Among the entries that follow, find the lines containing the string "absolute" and copy them.

#### Exercise data ####

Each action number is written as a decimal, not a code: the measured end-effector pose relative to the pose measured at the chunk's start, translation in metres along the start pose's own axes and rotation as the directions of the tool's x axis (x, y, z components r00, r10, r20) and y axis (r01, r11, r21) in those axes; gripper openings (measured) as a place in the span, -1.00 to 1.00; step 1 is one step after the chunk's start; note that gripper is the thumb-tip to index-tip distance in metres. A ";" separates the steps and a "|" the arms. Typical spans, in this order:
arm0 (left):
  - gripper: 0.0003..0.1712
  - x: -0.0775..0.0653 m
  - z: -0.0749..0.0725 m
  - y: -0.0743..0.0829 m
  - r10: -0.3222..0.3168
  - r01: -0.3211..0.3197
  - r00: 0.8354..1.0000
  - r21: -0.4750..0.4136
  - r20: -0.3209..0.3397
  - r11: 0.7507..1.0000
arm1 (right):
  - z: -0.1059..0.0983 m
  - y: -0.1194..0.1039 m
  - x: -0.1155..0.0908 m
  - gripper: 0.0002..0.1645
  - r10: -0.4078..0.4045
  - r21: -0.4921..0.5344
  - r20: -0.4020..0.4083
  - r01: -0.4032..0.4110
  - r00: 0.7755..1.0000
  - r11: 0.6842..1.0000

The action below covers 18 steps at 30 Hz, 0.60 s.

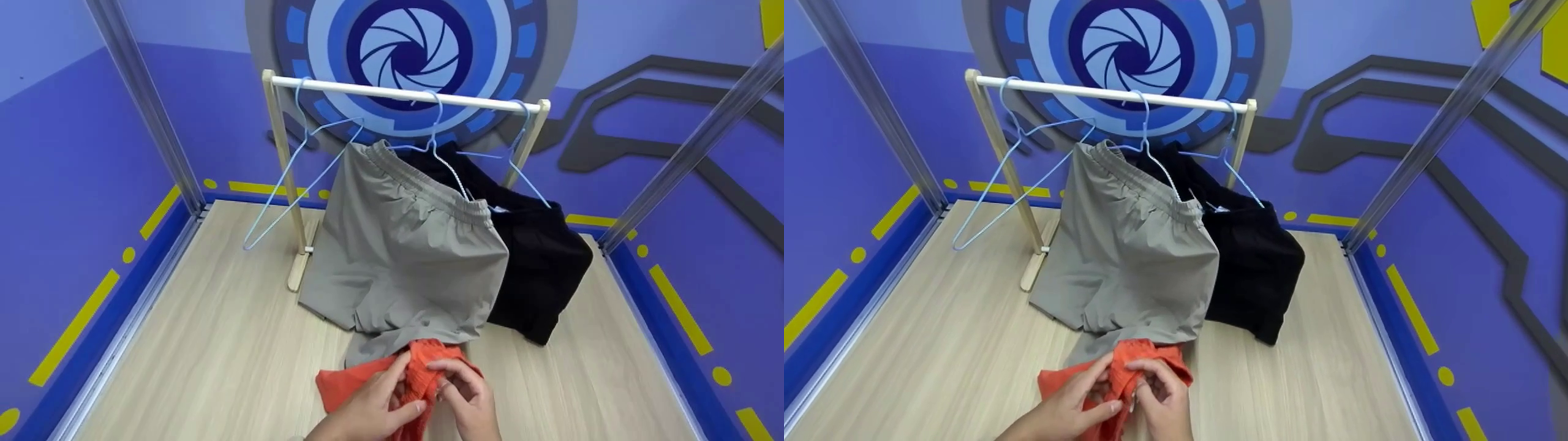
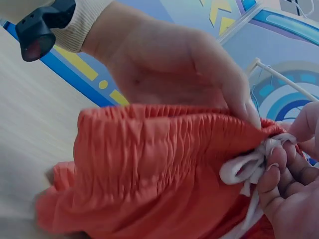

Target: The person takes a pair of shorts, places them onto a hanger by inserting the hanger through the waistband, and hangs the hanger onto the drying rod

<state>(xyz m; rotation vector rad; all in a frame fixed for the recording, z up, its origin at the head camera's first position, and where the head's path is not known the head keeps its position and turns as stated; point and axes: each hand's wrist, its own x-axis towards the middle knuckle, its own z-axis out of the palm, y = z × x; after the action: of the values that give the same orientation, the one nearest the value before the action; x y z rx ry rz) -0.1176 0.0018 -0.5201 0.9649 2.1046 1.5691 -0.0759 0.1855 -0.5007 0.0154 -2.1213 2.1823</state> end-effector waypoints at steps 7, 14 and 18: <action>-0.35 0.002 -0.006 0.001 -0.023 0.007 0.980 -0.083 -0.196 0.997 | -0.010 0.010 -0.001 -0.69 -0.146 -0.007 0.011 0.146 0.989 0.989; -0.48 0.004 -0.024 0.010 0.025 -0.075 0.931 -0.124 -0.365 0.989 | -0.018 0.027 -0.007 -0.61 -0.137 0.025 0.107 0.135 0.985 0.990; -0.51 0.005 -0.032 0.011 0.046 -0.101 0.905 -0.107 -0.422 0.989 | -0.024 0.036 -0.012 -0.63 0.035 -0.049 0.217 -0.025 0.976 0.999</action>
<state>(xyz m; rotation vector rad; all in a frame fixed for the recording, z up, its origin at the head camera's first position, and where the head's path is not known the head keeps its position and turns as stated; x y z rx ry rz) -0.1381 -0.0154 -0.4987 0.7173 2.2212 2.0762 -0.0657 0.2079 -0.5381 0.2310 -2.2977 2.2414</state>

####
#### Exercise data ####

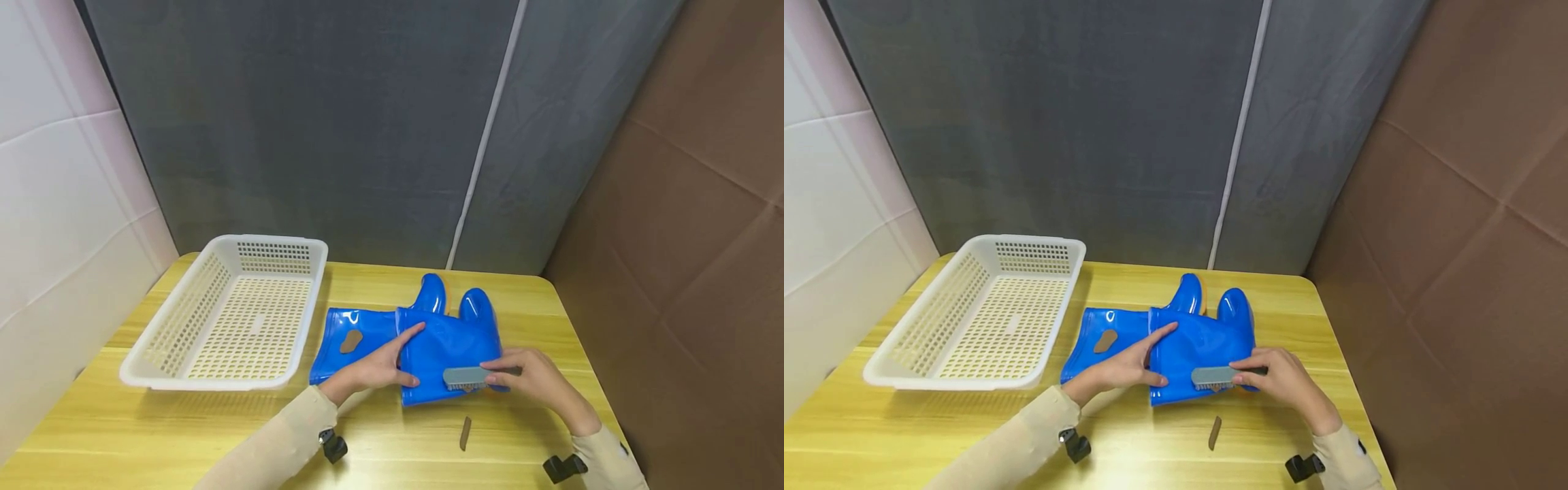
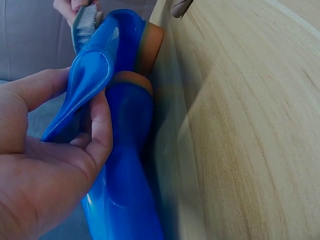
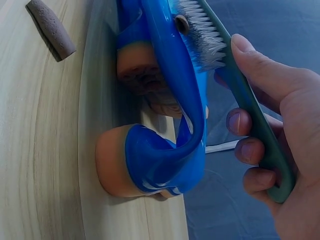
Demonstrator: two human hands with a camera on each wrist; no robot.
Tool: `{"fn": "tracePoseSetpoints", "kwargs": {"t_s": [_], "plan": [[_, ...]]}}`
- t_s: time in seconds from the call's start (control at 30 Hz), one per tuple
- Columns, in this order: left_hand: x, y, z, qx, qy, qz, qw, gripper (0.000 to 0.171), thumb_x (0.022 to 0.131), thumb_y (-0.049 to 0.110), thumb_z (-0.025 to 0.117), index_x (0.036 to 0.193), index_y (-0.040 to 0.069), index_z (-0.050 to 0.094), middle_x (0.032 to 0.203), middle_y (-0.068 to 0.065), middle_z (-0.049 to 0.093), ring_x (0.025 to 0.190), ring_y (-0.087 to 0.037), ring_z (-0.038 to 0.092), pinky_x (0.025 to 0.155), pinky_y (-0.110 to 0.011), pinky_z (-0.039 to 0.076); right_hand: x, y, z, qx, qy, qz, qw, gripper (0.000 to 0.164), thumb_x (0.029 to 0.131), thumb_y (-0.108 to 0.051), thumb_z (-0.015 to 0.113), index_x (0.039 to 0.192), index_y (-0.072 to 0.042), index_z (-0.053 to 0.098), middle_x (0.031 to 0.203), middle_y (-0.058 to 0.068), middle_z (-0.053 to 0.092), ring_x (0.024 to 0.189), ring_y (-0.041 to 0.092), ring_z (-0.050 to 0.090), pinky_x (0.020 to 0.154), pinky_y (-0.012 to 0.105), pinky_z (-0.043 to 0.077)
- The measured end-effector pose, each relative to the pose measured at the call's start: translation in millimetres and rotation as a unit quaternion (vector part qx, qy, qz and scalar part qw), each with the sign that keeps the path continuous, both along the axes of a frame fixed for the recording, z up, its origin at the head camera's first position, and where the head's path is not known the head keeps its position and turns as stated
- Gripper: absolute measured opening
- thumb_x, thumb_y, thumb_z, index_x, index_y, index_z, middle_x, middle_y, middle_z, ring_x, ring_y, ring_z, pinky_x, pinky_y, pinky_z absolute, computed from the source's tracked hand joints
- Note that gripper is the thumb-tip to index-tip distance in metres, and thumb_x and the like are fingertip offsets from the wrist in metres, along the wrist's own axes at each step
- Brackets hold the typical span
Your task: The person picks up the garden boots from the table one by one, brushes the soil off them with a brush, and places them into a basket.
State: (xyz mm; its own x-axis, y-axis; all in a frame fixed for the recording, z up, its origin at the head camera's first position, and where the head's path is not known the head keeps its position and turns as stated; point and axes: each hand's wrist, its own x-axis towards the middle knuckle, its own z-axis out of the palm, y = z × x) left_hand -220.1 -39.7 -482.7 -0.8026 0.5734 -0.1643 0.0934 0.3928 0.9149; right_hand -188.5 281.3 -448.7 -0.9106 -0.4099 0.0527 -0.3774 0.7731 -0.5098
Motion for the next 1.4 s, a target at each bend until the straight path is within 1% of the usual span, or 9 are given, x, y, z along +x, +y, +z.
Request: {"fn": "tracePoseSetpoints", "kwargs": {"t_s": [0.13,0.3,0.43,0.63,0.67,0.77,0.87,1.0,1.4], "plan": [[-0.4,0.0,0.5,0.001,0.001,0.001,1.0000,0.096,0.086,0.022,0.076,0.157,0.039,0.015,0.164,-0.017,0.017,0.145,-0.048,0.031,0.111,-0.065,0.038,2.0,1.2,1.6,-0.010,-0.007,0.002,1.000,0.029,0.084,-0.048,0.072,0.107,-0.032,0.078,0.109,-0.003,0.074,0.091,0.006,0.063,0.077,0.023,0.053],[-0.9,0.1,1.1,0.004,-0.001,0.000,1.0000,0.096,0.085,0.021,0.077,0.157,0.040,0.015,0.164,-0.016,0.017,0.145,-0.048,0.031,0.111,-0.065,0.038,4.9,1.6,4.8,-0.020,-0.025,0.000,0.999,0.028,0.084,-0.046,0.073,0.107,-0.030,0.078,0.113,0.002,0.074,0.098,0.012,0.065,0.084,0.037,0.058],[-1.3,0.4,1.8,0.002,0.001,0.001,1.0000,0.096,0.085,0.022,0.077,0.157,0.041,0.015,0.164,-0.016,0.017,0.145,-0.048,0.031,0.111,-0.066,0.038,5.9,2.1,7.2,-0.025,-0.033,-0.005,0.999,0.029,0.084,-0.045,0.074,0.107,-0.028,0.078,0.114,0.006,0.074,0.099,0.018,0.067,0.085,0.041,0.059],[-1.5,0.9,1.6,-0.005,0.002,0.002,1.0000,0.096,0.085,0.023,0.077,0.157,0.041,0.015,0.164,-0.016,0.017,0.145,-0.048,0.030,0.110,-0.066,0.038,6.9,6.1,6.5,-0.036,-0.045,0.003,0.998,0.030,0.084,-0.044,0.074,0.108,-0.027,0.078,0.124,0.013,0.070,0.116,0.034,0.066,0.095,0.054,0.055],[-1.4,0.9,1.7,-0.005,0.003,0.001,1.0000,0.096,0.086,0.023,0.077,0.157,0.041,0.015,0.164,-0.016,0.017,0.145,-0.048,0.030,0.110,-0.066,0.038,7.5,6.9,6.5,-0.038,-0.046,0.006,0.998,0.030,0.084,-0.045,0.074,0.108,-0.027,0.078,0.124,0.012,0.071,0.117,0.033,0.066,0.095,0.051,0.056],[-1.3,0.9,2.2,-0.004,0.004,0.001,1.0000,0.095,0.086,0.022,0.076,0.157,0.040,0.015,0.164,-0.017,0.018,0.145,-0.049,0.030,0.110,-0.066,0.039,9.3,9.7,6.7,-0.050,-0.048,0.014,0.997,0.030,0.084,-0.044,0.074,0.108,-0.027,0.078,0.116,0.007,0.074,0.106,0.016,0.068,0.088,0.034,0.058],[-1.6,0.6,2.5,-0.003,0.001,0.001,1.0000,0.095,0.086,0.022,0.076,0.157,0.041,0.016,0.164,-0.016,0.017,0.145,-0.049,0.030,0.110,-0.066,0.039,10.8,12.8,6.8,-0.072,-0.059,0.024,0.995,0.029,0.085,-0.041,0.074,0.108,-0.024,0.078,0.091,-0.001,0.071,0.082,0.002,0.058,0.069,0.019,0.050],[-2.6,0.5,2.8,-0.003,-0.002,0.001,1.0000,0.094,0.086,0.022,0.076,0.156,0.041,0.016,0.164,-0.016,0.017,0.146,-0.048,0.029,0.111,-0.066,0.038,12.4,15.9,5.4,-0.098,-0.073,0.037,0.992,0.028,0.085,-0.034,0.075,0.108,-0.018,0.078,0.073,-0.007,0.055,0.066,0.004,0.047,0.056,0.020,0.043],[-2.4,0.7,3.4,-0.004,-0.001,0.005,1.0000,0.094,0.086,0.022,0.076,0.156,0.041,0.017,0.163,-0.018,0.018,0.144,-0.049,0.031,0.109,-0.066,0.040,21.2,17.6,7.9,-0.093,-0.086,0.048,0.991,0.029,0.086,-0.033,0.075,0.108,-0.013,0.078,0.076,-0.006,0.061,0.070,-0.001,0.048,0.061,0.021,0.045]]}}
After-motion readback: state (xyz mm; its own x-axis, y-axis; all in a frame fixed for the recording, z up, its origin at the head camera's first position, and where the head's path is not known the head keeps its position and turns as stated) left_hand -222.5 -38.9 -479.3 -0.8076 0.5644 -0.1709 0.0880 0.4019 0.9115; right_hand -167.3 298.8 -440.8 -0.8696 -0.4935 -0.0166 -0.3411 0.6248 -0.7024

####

## Answer for the task
- Gripper: absolute measured opening
- thumb_x, thumb_y, thumb_z, index_x, index_y, index_z, middle_x, middle_y, middle_z, ring_x, ring_y, ring_z, pinky_x, pinky_y, pinky_z absolute, computed from the source's tracked hand joints

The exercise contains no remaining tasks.